Hello, any one here? I saw 0x v2 added an forwarder contract address, but it can only support ETH to token, why didn’t you consider of supporting token to ETH trade?
When you submit an Ethereum transaction, you can specify an amount of ETH to go with the transaction. That means in a single transaction you can send ETH along with the trade you want to execute, the contract can convert your ETH into WETH, and execute any trades you’ve provided it in a single transaction.
You can’t do the same thing with tokens. You have to set allowances to be able to trade tokens; within Ethereum there’s no way around this. So if you’re trading tokens, you have to have one transaction to set allowances for your tokens and another transaction to execute the trade. You could potentially have a contract that trades tokens based on your allowances then converts WETH back to ETH before it sends it to you, but you’d still have to have at least two transactions to set allowances before executing the trade.
Thank you for your reply!
According to this, we wanna to design a proxy wrapper contract, the flow like this:
PW(Our proxy wrapper contract)
0xEX(0x exchange contract)
0xPC(0x proxy contract)
0xET(0x etherToken contract)
User set TokenA allowance to PW
PW set TokenA allowance to 0xPC
User place a order
makerToken is TokenA
takerToken is WETH
taker send a fillOrder tx to PW
PW transfer User’s TokenA to PW
PW generate a new order, almost same data with original order, only salt, signature, maker, taker(taker address specified as “taker”) is different
PW send a fillOrder tx to 0xEX
0xEX notify that 0xPC to transfer PW’s TokenA to taker
0xEX notify that 0xPC to transfer taker’s WETH to PW
PW send a withdraw tx to 0x 0xET, and get ETH back
PW send a internal tx, transfer ETH to User
And the step 2-9, is within one transaction, Dose it could be be possible?
Technically you could use a WETH contract which withdraws on transfer to the user receiving WETH, call it WETHWithdraw.

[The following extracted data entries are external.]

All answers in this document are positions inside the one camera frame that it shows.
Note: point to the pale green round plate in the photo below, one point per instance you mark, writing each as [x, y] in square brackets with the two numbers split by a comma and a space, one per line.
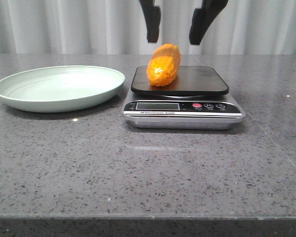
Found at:
[60, 88]

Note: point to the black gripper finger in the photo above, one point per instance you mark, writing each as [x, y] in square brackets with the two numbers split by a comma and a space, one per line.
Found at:
[203, 17]
[152, 15]

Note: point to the orange corn cob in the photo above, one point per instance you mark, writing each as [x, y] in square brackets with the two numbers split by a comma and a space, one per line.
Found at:
[164, 65]

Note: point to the white pleated curtain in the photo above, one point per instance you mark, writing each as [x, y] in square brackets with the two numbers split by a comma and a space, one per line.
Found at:
[118, 27]

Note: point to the black silver kitchen scale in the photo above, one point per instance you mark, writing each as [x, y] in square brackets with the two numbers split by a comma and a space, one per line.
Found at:
[198, 98]

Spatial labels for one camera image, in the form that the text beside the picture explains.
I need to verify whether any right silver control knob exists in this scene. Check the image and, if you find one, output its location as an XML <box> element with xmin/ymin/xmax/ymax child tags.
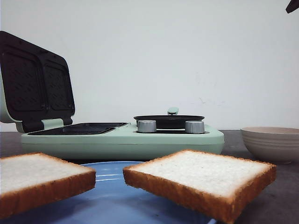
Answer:
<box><xmin>185</xmin><ymin>120</ymin><xmax>205</xmax><ymax>134</ymax></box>

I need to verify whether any left silver control knob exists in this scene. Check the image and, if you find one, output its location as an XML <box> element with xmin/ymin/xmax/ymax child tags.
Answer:
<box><xmin>137</xmin><ymin>120</ymin><xmax>157</xmax><ymax>133</ymax></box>

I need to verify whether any beige ribbed bowl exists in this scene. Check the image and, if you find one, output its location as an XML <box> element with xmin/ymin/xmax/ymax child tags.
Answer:
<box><xmin>241</xmin><ymin>126</ymin><xmax>299</xmax><ymax>163</ymax></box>

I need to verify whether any white bread slice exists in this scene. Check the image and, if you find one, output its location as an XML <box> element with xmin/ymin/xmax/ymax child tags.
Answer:
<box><xmin>0</xmin><ymin>153</ymin><xmax>96</xmax><ymax>219</ymax></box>
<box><xmin>123</xmin><ymin>149</ymin><xmax>276</xmax><ymax>224</ymax></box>

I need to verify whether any silver control knob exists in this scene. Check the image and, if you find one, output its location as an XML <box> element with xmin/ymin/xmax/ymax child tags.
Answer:
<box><xmin>137</xmin><ymin>120</ymin><xmax>157</xmax><ymax>133</ymax></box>
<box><xmin>185</xmin><ymin>120</ymin><xmax>205</xmax><ymax>134</ymax></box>

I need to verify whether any mint green breakfast maker base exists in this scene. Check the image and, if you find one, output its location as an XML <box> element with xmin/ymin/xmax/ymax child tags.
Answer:
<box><xmin>21</xmin><ymin>124</ymin><xmax>225</xmax><ymax>161</ymax></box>

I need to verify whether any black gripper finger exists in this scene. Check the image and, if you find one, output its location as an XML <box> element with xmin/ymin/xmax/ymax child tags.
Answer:
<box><xmin>285</xmin><ymin>0</ymin><xmax>299</xmax><ymax>14</ymax></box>

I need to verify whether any breakfast maker hinged lid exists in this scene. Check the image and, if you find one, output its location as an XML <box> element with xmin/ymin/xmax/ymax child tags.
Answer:
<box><xmin>0</xmin><ymin>31</ymin><xmax>75</xmax><ymax>135</ymax></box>

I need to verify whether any small black frying pan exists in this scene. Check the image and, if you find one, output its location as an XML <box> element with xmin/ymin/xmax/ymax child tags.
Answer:
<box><xmin>134</xmin><ymin>107</ymin><xmax>205</xmax><ymax>129</ymax></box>

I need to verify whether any blue plate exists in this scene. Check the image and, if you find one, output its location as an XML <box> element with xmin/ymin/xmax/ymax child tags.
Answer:
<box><xmin>0</xmin><ymin>161</ymin><xmax>216</xmax><ymax>224</ymax></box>

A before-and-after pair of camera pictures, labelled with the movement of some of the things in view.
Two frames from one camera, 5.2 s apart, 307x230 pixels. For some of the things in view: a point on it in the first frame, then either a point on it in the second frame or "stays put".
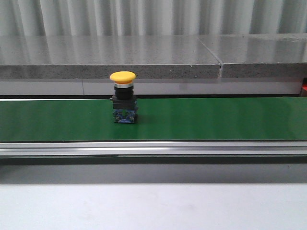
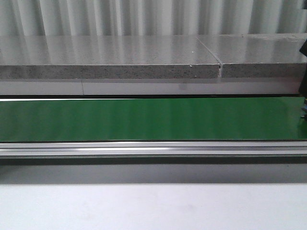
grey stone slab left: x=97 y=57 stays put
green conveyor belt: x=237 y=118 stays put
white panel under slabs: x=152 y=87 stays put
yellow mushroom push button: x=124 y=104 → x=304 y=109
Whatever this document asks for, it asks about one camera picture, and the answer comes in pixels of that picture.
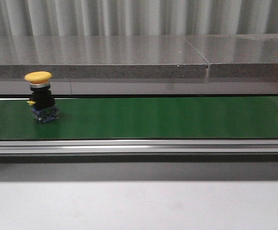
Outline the yellow mushroom push button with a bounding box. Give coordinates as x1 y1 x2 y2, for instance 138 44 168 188
24 71 59 124

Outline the grey stone counter slab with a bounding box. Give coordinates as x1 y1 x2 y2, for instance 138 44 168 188
0 35 207 79

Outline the grey right counter slab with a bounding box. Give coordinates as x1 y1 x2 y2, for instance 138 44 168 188
184 34 278 81

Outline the green conveyor belt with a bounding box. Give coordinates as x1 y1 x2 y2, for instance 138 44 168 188
0 96 278 140

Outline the grey pleated curtain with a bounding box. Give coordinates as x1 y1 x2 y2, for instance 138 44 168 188
0 0 278 36

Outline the aluminium conveyor frame rail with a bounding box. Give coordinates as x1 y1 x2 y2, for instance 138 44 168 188
0 139 278 157

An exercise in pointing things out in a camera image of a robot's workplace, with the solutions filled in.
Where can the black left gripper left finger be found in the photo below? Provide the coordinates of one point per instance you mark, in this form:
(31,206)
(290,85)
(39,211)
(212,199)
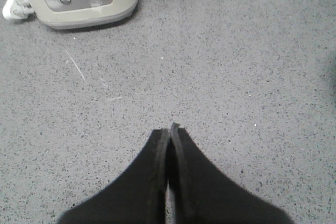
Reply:
(136,196)

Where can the white power plug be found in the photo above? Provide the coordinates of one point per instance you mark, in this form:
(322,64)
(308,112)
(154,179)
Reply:
(15,10)

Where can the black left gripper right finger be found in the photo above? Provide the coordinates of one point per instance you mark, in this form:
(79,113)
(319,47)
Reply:
(203,194)

This means you can use this specialised WETHWithdraw contract with a modified Forwarder contract.
Maker creates an order trading ZRX for WETHWithdraw.
Taker fills order through modified Forwarder, sending in ETH (internally ETH -> WETHWithdraw deposit, fillOrder).
When the ERC20 Proxy calls transfer on WETHWithdraw it transfers the balances and performs the withdraw and sends ETH to the receiver and reduces totalSupply.
This allows both maker and taker to use and receive ETH and WETHWithdraw is only utilised in the transaction lifecycle.
The downside to this is the additional gas costs. This gas cost is not paid by the maker (but by the taker), so the taker is paying for the makers convenience. Frequent traders and market makers would prefer the gas savings over the convenience, but it is still totally possible.
Remember WETH is just a contract the community has decided to agree and standardise upon. We are also looking into alternative ways ETH can adhere to the ERC20 standard to improve this UX.